As the transport layer encapsulates all encryption-relevant topics, keys are generated, used and stored within the transport layer.

Cross-Device Synchronization

The synchronization between the devices is completely encrypted and works a bit like the communication with other Identities. When an Identity is created, a random synchronization key is generated and used to encrypt and synchronize all local data to the backbone. This synchronization key is then shared when onboarding a new device, allowing the new device to have access to the complete (encrypted) history of the Identity on the backbone which can then be downloaded and applied.

Changes on one device are directly synchronized with the backbone and thus communicated to and reflected on other devices.
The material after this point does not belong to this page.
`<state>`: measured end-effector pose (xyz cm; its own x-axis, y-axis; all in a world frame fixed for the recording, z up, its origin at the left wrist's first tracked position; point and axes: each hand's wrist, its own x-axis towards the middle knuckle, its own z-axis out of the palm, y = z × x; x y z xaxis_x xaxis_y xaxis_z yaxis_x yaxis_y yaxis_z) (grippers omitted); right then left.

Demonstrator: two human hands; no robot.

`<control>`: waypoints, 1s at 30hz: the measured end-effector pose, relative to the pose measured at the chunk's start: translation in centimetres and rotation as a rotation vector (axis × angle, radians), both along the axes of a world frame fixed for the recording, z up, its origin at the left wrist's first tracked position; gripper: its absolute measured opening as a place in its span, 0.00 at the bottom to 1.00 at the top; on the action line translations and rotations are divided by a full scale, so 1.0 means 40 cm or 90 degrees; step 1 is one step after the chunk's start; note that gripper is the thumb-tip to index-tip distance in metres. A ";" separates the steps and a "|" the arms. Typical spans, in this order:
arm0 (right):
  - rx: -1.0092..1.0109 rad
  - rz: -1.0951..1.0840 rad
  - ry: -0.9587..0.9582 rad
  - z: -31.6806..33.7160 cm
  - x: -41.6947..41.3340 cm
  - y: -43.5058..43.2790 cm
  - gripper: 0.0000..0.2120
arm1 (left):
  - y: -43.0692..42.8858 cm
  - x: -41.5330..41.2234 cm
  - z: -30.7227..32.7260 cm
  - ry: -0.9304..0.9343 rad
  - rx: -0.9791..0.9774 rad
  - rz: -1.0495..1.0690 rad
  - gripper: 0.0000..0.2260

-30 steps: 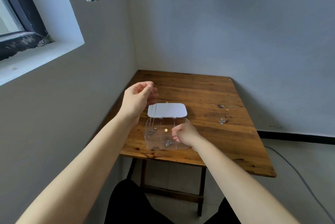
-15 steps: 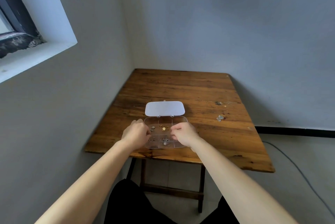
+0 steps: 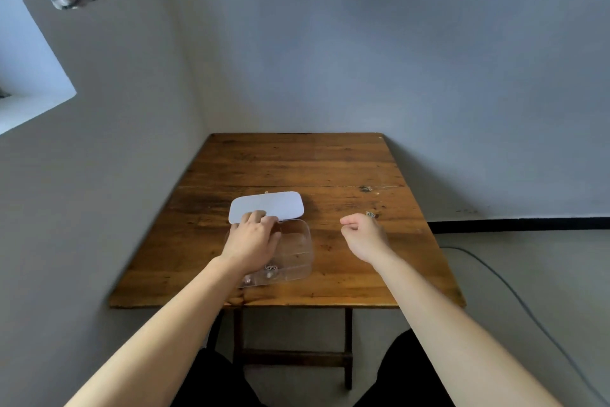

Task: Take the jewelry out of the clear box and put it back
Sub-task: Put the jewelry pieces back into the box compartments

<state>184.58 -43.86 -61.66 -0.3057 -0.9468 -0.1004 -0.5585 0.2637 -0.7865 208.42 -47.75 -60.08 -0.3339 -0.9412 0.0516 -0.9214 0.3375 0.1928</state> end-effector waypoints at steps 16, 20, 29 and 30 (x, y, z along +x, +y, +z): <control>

The synchronization service (we also call it datawallet service) only adds information to the Identity’s history. Therefore, enmeshed would even be able to roll back local changes on user errors, as we have a kind of local data versioning across devices with this approach.

We have a blocking mechanism in place that allows only one device to update the Identity’s history on a single point in time.

Cross-Device Versioning

The transport layer is also responsible for keeping track of the versions used on the actual devices and the possible upgrade of the respective data structures locally and for the device synchronization.



The Identity semantically is the “digital twin” of the actual real-world person or organization.

Technically, the Identity primarily consists of one keypair. By signing with the Identity’s private key, one is able to prove the ownership of the Identity and thus manage the Identity completely. Based on the Identity’s public key, the primary identification property, the address is created.

One has to keep in mind that enmeshed doesn’t enforce the validation of the real-world entities. Thus one real-world entity could create fake Identities.

Additionally, enmeshed cannot enforce a uniqueness of real-world entities, i.e. one real-world entity could create multiple enmeshed Identities for itself.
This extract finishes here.